Create an artifact

Create, construct a W&B Artifact. Learn how to add one or more files or a URI reference to an Artifact.

Use the W&B Python SDK to construct artifacts from W&B Runs. You can add files, directories, URIs, and files from parallel runs to artifacts. After you add a file to an artifact, save the artifact to the W&B Server or your own private server.

For information on how to track external files, such as files stored in Amazon S3, see the Track external files page.

How to construct an artifact

Construct a W&B Artifact in three steps:

1. Create an artifact Python object with wandb.Artifact()
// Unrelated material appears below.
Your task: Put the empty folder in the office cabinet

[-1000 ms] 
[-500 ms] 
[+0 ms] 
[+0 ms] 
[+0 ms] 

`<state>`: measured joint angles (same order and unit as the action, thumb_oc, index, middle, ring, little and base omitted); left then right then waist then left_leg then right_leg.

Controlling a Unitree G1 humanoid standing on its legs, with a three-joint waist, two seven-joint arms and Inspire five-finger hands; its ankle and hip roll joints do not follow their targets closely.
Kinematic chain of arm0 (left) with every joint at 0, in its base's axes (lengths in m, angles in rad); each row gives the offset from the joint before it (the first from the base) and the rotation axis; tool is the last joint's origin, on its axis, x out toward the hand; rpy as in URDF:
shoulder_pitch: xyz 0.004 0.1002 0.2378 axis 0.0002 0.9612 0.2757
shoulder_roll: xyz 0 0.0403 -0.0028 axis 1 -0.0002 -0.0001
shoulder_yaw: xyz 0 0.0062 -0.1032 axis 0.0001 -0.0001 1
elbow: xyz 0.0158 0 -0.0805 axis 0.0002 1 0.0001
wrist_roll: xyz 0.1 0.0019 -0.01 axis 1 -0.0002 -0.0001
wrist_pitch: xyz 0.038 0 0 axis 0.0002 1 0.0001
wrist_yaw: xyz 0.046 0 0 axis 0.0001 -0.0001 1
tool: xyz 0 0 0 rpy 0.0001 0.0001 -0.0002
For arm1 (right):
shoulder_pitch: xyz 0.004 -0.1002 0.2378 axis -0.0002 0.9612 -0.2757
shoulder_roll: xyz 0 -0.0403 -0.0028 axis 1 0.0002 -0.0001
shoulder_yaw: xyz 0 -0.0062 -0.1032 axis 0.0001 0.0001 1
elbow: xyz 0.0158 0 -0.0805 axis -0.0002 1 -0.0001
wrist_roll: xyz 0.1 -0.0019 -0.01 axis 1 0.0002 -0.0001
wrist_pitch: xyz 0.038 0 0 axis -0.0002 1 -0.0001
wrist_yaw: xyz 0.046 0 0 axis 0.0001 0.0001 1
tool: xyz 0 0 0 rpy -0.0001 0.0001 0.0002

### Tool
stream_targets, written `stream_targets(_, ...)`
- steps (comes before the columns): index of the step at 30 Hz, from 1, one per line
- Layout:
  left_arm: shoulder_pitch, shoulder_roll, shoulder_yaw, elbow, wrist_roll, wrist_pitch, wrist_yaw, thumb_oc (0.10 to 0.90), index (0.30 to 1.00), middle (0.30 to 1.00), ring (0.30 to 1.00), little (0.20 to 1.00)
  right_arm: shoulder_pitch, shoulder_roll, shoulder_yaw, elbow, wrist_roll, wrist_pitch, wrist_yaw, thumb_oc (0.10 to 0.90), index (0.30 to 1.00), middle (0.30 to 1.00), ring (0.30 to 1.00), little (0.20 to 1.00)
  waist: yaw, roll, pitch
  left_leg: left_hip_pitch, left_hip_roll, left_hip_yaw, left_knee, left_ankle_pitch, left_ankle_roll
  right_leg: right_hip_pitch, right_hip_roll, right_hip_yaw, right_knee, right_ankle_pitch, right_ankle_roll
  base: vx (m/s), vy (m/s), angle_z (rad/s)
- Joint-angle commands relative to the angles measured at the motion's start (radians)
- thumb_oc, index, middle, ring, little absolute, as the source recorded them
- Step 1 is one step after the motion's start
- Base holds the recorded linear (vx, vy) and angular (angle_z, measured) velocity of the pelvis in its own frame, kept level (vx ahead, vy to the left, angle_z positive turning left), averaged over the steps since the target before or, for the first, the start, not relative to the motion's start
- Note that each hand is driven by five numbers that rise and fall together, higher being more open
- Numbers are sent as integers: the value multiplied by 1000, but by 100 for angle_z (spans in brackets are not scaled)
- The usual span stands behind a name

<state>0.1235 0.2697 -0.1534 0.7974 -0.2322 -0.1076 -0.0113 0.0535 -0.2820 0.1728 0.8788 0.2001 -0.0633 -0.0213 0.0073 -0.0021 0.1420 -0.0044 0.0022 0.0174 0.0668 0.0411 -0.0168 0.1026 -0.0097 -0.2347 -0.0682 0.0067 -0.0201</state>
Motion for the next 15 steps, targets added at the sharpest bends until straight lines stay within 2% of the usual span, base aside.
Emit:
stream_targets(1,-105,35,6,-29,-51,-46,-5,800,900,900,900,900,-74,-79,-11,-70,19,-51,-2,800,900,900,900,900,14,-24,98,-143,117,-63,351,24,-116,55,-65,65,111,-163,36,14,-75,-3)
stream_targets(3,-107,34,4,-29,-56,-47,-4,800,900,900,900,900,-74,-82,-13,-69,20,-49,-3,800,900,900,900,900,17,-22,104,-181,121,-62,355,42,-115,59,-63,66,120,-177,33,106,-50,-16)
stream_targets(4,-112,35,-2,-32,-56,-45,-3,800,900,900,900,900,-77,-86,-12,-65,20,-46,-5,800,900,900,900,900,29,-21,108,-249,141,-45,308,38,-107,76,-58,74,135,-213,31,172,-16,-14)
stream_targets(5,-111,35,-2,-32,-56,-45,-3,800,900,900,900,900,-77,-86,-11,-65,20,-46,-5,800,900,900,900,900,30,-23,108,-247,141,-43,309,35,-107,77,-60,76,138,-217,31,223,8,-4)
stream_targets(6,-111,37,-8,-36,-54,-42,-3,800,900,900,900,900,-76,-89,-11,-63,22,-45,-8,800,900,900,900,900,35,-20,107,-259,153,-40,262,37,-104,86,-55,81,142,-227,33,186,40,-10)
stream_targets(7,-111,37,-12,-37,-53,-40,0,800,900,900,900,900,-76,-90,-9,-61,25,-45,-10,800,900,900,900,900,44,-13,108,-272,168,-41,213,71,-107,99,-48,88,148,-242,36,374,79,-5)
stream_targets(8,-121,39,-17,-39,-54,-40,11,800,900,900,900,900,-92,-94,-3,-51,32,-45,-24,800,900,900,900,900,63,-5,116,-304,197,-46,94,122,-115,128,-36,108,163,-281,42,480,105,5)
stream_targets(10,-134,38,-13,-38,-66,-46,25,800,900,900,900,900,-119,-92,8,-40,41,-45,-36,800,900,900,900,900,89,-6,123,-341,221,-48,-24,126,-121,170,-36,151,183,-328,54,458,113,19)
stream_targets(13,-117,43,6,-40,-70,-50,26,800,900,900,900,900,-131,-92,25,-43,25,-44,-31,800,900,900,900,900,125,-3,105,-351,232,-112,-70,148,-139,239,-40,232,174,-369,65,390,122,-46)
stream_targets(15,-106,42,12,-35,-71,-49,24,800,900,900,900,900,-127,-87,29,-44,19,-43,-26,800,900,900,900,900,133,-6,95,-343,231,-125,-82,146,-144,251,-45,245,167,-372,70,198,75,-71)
Initialize the wandb.Artifact() class to create an artifact object. Specify the following parameters:

  • Name: Specify a name for your artifact. The name should be unique, descriptive, and easy to remember. Use an artifacts name to both: identify the artifact in the W&B App UI and when you want to use that artifact.
  • Type: Provide a type. The type should be simple, descriptive and correspond to a single step of your machine learning pipeline. Common artifact types include 'dataset' or 'model'.
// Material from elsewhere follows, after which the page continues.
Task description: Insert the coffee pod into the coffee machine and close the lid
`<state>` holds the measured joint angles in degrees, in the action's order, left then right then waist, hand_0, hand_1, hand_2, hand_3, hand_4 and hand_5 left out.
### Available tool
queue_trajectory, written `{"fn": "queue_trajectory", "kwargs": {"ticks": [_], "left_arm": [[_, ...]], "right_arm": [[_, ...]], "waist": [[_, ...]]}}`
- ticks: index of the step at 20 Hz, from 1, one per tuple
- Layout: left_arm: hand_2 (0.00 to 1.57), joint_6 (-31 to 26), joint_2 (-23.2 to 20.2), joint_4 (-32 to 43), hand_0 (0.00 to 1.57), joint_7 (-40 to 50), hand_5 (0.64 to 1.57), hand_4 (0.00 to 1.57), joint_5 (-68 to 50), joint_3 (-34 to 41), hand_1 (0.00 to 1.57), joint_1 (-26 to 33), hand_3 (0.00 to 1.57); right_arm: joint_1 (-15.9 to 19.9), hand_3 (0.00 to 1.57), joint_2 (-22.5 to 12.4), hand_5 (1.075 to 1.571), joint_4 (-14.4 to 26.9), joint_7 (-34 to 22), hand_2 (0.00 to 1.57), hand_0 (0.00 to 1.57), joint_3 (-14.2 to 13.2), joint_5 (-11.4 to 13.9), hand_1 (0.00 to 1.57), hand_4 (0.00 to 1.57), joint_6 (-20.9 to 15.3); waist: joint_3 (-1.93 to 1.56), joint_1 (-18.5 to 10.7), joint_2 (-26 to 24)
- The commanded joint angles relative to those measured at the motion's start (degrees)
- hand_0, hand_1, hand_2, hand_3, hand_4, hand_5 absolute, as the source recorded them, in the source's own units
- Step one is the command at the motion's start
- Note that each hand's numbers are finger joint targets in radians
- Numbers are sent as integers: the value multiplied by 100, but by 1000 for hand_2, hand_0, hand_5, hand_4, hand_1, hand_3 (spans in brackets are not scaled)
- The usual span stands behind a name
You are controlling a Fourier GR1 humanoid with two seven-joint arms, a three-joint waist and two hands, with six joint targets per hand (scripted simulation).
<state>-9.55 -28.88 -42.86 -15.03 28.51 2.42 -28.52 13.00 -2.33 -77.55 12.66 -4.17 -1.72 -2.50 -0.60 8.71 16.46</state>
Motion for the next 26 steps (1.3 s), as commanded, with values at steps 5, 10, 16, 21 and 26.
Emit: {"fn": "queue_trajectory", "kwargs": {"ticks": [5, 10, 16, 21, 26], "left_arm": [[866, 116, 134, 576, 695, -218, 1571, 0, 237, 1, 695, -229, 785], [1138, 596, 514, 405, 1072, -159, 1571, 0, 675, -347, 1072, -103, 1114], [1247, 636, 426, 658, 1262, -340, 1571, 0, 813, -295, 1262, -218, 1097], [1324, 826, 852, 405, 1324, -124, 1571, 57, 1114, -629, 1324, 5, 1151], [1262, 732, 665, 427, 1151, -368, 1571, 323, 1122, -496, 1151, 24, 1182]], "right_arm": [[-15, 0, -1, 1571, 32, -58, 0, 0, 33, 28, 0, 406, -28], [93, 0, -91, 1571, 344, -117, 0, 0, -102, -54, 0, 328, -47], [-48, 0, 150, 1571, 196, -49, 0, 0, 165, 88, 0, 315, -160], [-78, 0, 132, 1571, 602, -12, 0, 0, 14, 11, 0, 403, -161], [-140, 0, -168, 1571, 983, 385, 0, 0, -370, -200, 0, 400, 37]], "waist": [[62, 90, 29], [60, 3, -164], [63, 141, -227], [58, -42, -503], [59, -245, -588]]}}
You can optionally provide a description and metadata when you initialize an artifact object. For more information on available attributes and parameters, see wandb.Artifact Class definition in the Python SDK Reference Guide.
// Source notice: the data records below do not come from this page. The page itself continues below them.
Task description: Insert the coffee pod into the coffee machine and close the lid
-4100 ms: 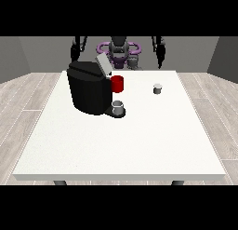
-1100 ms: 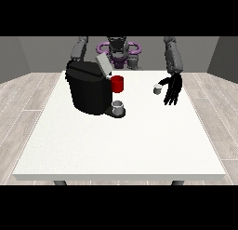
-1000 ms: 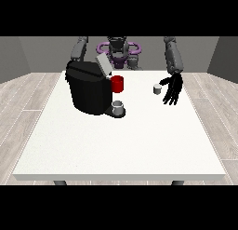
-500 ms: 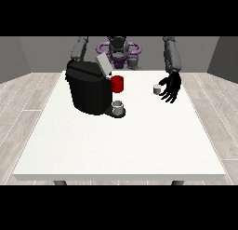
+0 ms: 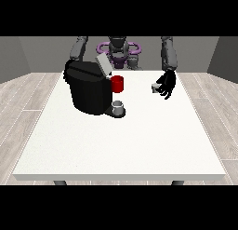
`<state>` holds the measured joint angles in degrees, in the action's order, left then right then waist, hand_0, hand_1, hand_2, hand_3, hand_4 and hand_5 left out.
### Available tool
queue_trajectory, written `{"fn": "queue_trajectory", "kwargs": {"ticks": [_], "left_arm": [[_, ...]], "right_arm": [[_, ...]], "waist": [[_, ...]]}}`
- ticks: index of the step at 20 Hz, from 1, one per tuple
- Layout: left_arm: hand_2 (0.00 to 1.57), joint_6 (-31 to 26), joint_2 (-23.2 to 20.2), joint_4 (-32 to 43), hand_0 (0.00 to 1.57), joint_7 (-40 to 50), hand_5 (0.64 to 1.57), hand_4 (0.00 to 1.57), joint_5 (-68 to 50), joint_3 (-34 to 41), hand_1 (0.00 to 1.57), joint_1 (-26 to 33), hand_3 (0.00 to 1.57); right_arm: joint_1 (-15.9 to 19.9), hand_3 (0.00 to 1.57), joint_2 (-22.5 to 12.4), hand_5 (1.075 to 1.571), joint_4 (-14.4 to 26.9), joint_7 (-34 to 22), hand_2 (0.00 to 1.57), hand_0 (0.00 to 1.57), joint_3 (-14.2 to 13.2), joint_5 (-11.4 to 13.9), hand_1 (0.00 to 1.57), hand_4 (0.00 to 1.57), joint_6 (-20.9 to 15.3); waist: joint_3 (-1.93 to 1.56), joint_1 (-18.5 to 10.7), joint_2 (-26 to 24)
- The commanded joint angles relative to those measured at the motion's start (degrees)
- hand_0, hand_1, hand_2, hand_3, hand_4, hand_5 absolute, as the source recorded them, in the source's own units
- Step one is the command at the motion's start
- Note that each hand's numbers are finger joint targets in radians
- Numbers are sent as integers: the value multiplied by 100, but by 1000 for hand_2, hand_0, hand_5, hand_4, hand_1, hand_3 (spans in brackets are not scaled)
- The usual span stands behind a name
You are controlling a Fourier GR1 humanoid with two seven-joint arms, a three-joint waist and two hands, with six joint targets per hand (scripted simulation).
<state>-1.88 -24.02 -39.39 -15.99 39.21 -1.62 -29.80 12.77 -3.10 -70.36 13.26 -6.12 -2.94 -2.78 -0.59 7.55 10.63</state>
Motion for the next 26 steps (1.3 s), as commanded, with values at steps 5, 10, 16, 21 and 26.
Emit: {"fn": "queue_trajectory", "kwargs": {"ticks": [5, 10, 16, 21, 26], "left_arm": [[1523, -300, 323, 66, 1557, -480, 1571, 706, -125, 57, 1557, -183, 1427], [1383, -415, 430, 113, 1373, -388, 1571, 656, -138, 164, 1373, -364, 1326], [1436, -408, 884, -141, 1511, 15, 1571, 568, -53, 72, 1511, -267, 1300], [1407, -1279, 828, -511, 1423, 407, 1571, 574, -401, 252, 1423, -856, 1332], [1446, -1350, 829, -756, 1451, 347, 1571, 604, -464, 316, 1451, -762, 1387]], "right_arm": [[-97, 0, -25, 1571, 300, 185, 0, 0, -55, -41, 0, 314, 47], [-114, 0, -82, 1571, 453, 141, 0, 0, -44, -39, 0, 281, 78], [-174, 0, -187, 1571, 675, 154, 0, 0, -89, -48, 0, 262, 103], [-16, 0, -224, 1571, 1040, 284, 0, 0, -205, -121, 0, 273, 160], [-246, 0, -315, 1571, 916, 429, 0, 0, -195, -150, 0, 309, 296]], "waist": [[60, -108, -201], [59, -138, -424], [59, -244, -796], [57, -389, -938], [59, -265, -969]]}}
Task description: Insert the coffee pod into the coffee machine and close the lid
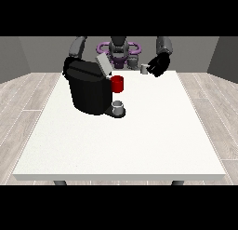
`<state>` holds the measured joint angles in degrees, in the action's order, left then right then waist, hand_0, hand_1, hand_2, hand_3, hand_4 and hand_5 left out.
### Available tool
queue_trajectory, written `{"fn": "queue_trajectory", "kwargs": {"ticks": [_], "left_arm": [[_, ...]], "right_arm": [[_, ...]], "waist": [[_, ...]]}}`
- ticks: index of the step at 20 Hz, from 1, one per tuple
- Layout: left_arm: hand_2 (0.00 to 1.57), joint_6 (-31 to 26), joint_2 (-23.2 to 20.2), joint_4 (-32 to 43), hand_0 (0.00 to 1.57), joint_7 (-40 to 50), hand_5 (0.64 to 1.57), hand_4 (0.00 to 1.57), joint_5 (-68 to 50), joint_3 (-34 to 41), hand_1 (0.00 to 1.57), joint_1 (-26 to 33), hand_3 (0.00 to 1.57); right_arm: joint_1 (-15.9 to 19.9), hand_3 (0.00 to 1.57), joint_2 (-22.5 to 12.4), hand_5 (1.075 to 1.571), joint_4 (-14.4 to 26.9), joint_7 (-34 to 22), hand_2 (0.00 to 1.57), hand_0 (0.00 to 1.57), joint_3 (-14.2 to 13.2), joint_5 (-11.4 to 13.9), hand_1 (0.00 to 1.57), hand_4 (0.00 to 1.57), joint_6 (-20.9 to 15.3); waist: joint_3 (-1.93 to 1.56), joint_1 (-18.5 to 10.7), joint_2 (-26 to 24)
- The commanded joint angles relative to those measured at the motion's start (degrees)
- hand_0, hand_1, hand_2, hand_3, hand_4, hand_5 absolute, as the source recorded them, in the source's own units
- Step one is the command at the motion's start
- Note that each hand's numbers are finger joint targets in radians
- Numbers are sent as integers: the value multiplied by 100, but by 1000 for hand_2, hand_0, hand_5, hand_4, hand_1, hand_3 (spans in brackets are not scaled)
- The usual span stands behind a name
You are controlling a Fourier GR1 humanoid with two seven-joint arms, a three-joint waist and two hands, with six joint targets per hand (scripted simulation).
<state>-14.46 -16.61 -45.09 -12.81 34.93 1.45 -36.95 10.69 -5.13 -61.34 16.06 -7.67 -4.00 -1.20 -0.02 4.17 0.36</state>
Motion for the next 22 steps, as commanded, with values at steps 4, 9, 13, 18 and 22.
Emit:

The proceeding example demonstrates how to create a dataset artifact:

import wandb

artifact = wandb.Artifact(name="<replace>", type="<replace>")

Replace the string arguments in the preceding code snippet with your own name and type.

2. Add one more files to the artifact

Add files, directories, external URI references (such as Amazon S3) and more with artifact methods. For example, to add a single text file, use the add_file method:

artifact.add_file(local_path="hello_world.txt", name="optional-name")

You can also add multiple files with the add_dir method. For more information on how to add files, see Update an artifact.

3. Save your artifact to the W&B server

Finally, save your artifact to the W&B server. Artifacts are associated with a run. Therefore, use a run objects log_artifact() method to save the artifact.

# Create a W&B Run. Replace 'job-type'.
run = wandb.init(project="artifacts-example", job_type="job-type")

run.log_artifact(artifact)

You can optionally construct an artifact outside of a W&B run. For more information, see Track external files.

Add files to an artifact

The following sections demonstrate how to construct artifacts with different file types and from parallel runs.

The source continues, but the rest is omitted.